● **WORK TO COMPLETE**: Leaving the images aside, transcribe all the data below exactly.
───── GIVEN RECORDS
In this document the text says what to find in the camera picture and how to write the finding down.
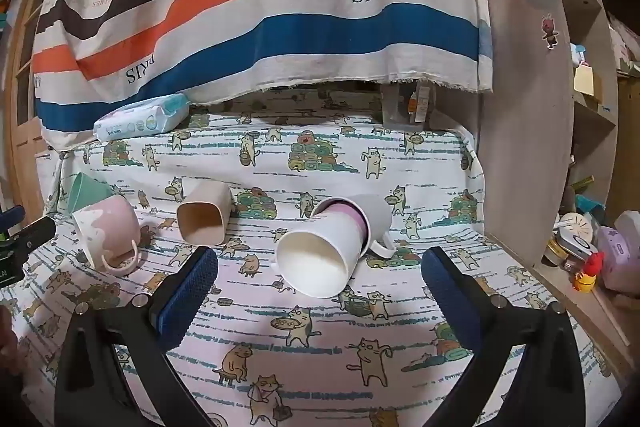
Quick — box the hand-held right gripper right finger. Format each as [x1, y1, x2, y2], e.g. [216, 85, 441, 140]
[421, 247, 587, 427]

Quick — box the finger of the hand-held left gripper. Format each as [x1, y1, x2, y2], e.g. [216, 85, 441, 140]
[0, 205, 27, 228]
[0, 216, 57, 258]

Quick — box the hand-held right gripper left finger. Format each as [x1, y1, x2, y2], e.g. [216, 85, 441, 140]
[55, 247, 220, 427]

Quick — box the white paper cup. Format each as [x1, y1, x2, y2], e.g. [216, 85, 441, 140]
[276, 202, 372, 298]

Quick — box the green cup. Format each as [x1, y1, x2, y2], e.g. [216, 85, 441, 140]
[67, 172, 119, 216]

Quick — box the beige square cup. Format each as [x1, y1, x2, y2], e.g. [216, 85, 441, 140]
[176, 184, 236, 246]

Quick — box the purple paper cup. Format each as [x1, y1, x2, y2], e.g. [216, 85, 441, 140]
[320, 200, 374, 256]

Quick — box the person's left hand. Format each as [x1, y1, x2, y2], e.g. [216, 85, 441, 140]
[0, 304, 23, 379]

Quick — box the pink and white mug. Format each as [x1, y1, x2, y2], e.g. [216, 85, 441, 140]
[72, 197, 142, 278]

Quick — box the wooden door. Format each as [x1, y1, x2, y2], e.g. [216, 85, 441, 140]
[1, 0, 63, 220]

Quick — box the grey mug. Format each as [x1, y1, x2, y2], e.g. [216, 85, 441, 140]
[312, 195, 397, 261]

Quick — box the cat printed tablecloth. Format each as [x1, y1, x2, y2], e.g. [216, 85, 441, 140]
[10, 89, 621, 427]

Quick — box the red and yellow toy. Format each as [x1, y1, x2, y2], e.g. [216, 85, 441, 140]
[572, 251, 601, 293]

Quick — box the white round gadget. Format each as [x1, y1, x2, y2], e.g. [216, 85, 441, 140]
[552, 212, 599, 259]

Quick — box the wet wipes pack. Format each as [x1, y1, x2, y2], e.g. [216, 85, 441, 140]
[93, 93, 192, 143]

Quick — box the wooden shelf unit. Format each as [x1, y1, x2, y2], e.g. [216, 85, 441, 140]
[474, 0, 640, 383]

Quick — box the cardboard box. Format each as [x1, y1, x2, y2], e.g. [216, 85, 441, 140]
[382, 82, 436, 126]

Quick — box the yellow box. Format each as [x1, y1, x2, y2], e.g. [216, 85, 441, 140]
[572, 64, 596, 98]

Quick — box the bear sticker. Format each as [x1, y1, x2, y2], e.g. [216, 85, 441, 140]
[541, 14, 560, 52]
──────────
● **SOLUTION**:
In this document the text says what to find in the camera picture and how to write the finding down.
Quick — box the hand-held right gripper right finger. Format each as [x1, y1, x2, y2], e.g. [216, 85, 441, 140]
[421, 247, 587, 427]

Quick — box the finger of the hand-held left gripper. Format each as [x1, y1, x2, y2], e.g. [216, 85, 441, 140]
[0, 205, 27, 228]
[0, 216, 57, 258]

Quick — box the hand-held right gripper left finger. Format each as [x1, y1, x2, y2], e.g. [216, 85, 441, 140]
[55, 247, 220, 427]

Quick — box the white paper cup. Format each as [x1, y1, x2, y2], e.g. [216, 85, 441, 140]
[276, 202, 372, 298]

Quick — box the green cup. Format each as [x1, y1, x2, y2], e.g. [216, 85, 441, 140]
[67, 172, 119, 216]

Quick — box the beige square cup. Format each as [x1, y1, x2, y2], e.g. [216, 85, 441, 140]
[176, 184, 236, 246]

Quick — box the purple paper cup. Format each as [x1, y1, x2, y2], e.g. [216, 85, 441, 140]
[320, 200, 374, 256]

Quick — box the person's left hand. Format each as [x1, y1, x2, y2], e.g. [216, 85, 441, 140]
[0, 304, 23, 379]

Quick — box the pink and white mug. Format each as [x1, y1, x2, y2], e.g. [216, 85, 441, 140]
[72, 197, 142, 278]

Quick — box the wooden door. Format each as [x1, y1, x2, y2], e.g. [216, 85, 441, 140]
[1, 0, 63, 220]

Quick — box the grey mug. Format each as [x1, y1, x2, y2], e.g. [216, 85, 441, 140]
[312, 195, 397, 261]

Quick — box the cat printed tablecloth. Format each as [x1, y1, x2, y2], e.g. [216, 85, 441, 140]
[10, 89, 621, 427]

Quick — box the red and yellow toy. Format each as [x1, y1, x2, y2], e.g. [216, 85, 441, 140]
[572, 251, 601, 293]

Quick — box the white round gadget. Format each as [x1, y1, x2, y2], e.g. [216, 85, 441, 140]
[552, 212, 599, 259]

Quick — box the wet wipes pack. Format each as [x1, y1, x2, y2], e.g. [216, 85, 441, 140]
[93, 93, 192, 143]

Quick — box the wooden shelf unit. Format each as [x1, y1, x2, y2], e.g. [216, 85, 441, 140]
[474, 0, 640, 383]

Quick — box the cardboard box. Format each as [x1, y1, x2, y2], e.g. [216, 85, 441, 140]
[382, 82, 436, 126]

Quick — box the yellow box. Format each as [x1, y1, x2, y2], e.g. [216, 85, 441, 140]
[572, 64, 596, 98]

Quick — box the bear sticker. Format each as [x1, y1, x2, y2], e.g. [216, 85, 441, 140]
[541, 14, 560, 52]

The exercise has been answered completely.